- **Source records**:
[Start of section]

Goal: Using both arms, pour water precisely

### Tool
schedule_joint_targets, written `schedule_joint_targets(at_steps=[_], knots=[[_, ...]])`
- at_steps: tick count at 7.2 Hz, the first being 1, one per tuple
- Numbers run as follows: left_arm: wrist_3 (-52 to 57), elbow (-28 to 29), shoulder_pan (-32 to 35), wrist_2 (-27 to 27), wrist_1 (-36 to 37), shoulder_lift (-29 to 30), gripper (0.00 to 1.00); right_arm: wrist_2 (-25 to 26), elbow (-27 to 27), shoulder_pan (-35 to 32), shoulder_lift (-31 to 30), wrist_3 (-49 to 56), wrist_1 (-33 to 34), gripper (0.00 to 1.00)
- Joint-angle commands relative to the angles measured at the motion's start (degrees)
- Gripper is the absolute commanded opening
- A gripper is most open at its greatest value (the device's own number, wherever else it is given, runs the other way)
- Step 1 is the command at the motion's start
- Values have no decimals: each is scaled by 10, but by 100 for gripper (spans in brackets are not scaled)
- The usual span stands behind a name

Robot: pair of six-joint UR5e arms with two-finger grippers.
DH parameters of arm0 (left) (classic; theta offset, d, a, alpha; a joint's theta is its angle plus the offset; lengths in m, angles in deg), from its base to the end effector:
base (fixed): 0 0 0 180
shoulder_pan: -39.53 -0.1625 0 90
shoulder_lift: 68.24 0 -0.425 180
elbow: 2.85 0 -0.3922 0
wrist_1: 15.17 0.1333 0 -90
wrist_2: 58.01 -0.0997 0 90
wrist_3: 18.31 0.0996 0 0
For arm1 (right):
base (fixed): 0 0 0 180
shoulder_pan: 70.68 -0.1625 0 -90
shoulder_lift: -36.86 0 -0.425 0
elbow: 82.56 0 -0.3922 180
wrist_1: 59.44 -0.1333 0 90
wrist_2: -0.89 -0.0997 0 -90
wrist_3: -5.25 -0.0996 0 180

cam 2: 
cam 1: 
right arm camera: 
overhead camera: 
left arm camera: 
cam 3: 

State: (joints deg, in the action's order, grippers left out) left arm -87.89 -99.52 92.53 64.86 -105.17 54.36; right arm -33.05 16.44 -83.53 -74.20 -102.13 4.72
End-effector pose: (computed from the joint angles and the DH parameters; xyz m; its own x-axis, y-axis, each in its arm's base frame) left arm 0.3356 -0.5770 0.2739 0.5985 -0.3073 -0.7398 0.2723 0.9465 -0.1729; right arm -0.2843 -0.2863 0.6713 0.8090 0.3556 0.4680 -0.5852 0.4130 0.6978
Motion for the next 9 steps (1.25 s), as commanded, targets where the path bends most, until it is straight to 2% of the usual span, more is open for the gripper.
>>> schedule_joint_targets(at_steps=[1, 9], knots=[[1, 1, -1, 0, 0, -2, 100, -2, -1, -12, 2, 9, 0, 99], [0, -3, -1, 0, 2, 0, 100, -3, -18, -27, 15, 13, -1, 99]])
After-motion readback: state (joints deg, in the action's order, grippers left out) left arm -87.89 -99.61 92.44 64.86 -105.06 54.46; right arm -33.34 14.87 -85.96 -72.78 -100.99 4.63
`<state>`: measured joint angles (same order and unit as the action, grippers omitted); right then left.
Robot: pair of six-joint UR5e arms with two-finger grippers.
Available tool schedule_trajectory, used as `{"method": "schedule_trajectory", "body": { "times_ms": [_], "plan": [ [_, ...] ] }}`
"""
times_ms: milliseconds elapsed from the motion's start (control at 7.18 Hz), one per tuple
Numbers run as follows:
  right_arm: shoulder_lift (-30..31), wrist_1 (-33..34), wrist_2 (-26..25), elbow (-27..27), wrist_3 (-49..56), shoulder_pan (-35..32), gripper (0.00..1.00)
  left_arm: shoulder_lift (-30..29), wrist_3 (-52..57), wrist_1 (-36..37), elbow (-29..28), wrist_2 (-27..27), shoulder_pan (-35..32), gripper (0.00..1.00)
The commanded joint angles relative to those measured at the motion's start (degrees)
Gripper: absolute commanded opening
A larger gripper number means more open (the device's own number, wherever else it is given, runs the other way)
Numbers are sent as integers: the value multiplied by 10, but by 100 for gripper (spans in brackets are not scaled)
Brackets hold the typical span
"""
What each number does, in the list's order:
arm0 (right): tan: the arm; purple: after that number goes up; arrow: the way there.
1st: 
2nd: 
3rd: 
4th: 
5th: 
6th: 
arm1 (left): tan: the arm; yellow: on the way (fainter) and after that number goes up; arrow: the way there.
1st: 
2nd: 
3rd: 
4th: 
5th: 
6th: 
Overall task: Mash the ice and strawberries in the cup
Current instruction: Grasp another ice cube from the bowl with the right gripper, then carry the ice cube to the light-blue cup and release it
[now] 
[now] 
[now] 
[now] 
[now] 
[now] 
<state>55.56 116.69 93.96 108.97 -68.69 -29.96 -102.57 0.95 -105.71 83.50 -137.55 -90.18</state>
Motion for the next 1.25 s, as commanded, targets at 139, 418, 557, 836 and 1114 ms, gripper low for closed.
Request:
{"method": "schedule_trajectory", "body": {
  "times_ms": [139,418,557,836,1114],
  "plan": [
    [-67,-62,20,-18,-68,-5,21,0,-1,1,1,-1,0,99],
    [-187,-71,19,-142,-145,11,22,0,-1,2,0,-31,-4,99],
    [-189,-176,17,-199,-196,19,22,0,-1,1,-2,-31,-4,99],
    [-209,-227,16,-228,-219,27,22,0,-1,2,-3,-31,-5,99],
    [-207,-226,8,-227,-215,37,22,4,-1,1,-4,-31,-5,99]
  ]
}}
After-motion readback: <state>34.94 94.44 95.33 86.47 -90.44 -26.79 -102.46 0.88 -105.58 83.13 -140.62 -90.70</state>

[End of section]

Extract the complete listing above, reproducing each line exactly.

- **Solution for this problem**:
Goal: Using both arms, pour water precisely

### Tool
schedule_joint_targets, written `schedule_joint_targets(at_steps=[_], knots=[[_, ...]])`
- at_steps: tick count at 7.2 Hz, the first being 1, one per tuple
- Numbers run as follows: left_arm: wrist_3 (-52 to 57), elbow (-28 to 29), shoulder_pan (-32 to 35), wrist_2 (-27 to 27), wrist_1 (-36 to 37), shoulder_lift (-29 to 30), gripper (0.00 to 1.00); right_arm: wrist_2 (-25 to 26), elbow (-27 to 27), shoulder_pan (-35 to 32), shoulder_lift (-31 to 30), wrist_3 (-49 to 56), wrist_1 (-33 to 34), gripper (0.00 to 1.00)
- Joint-angle commands relative to the angles measured at the motion's start (degrees)
- Gripper is the absolute commanded opening
- A gripper is most open at its greatest value (the device's own number, wherever else it is given, runs the other way)
- Step 1 is the command at the motion's start
- Values have no decimals: each is scaled by 10, but by 100 for gripper (spans in brackets are not scaled)
- The usual span stands behind a name

Robot: pair of six-joint UR5e arms with two-finger grippers.
DH parameters of arm0 (left) (classic; theta offset, d, a, alpha; a joint's theta is its angle plus the offset; lengths in m, angles in deg), from its base to the end effector:
base (fixed): 0 0 0 180
shoulder_pan: -39.53 -0.1625 0 90
shoulder_lift: 68.24 0 -0.425 180
elbow: 2.85 0 -0.3922 0
wrist_1: 15.17 0.1333 0 -90
wrist_2: 58.01 -0.0997 0 90
wrist_3: 18.31 0.0996 0 0
For arm1 (right):
base (fixed): 0 0 0 180
shoulder_pan: 70.68 -0.1625 0 -90
shoulder_lift: -36.86 0 -0.425 0
elbow: 82.56 0 -0.3922 180
wrist_1: 59.44 -0.1333 0 90
wrist_2: -0.89 -0.0997 0 -90
wrist_3: -5.25 -0.0996 0 180

cam 2: 
cam 1: 
right arm camera: 
overhead camera: 
left arm camera: 
cam 3: 

State: (joints deg, in the action's order, grippers left out) left arm -87.89 -99.52 92.53 64.86 -105.17 54.36; right arm -33.05 16.44 -83.53 -74.20 -102.13 4.72
End-effector pose: (computed from the joint angles and the DH parameters; xyz m; its own x-axis, y-axis, each in its arm's base frame) left arm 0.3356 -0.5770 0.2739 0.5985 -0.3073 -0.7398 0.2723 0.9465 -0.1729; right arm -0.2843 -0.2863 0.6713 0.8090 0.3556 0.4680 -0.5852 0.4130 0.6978
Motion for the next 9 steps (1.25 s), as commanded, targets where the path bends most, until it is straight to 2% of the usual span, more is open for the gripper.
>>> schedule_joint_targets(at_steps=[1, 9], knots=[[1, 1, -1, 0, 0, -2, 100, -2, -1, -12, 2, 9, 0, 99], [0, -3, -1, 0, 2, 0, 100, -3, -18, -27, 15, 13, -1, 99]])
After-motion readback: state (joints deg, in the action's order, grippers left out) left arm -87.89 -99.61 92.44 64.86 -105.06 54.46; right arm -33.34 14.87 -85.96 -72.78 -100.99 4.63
`<state>`: measured joint angles (same order and unit as the action, grippers omitted); right then left.
Robot: pair of six-joint UR5e arms with two-finger grippers.
Available tool schedule_trajectory, used as `{"method": "schedule_trajectory", "body": { "times_ms": [_], "plan": [ [_, ...] ] }}`
"""
times_ms: milliseconds elapsed from the motion's start (control at 7.18 Hz), one per tuple
Numbers run as follows:
  right_arm: shoulder_lift (-30..31), wrist_1 (-33..34), wrist_2 (-26..25), elbow (-27..27), wrist_3 (-49..56), shoulder_pan (-35..32), gripper (0.00..1.00)
  left_arm: shoulder_lift (-30..29), wrist_3 (-52..57), wrist_1 (-36..37), elbow (-29..28), wrist_2 (-27..27), shoulder_pan (-35..32), gripper (0.00..1.00)
The commanded joint angles relative to those measured at the motion's start (degrees)
Gripper: absolute commanded opening
A larger gripper number means more open (the device's own number, wherever else it is given, runs the other way)
Numbers are sent as integers: the value multiplied by 10, but by 100 for gripper (spans in brackets are not scaled)
Brackets hold the typical span
"""
What each number does, in the list's order:
arm0 (right): tan: the arm; purple: after that number goes up; arrow: the way there.
1st: 
2nd: 
3rd: 
4th: 
5th: 
6th: 
arm1 (left): tan: the arm; yellow: on the way (fainter) and after that number goes up; arrow: the way there.
1st: 
2nd: 
3rd: 
4th: 
5th: 
6th: 
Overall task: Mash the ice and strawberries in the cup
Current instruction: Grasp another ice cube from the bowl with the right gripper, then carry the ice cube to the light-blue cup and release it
[now] 
[now] 
[now] 
[now] 
[now] 
[now] 
<state>55.56 116.69 93.96 108.97 -68.69 -29.96 -102.57 0.95 -105.71 83.50 -137.55 -90.18</state>
Motion for the next 1.25 s, as commanded, targets at 139, 418, 557, 836 and 1114 ms, gripper low for closed.
Request:
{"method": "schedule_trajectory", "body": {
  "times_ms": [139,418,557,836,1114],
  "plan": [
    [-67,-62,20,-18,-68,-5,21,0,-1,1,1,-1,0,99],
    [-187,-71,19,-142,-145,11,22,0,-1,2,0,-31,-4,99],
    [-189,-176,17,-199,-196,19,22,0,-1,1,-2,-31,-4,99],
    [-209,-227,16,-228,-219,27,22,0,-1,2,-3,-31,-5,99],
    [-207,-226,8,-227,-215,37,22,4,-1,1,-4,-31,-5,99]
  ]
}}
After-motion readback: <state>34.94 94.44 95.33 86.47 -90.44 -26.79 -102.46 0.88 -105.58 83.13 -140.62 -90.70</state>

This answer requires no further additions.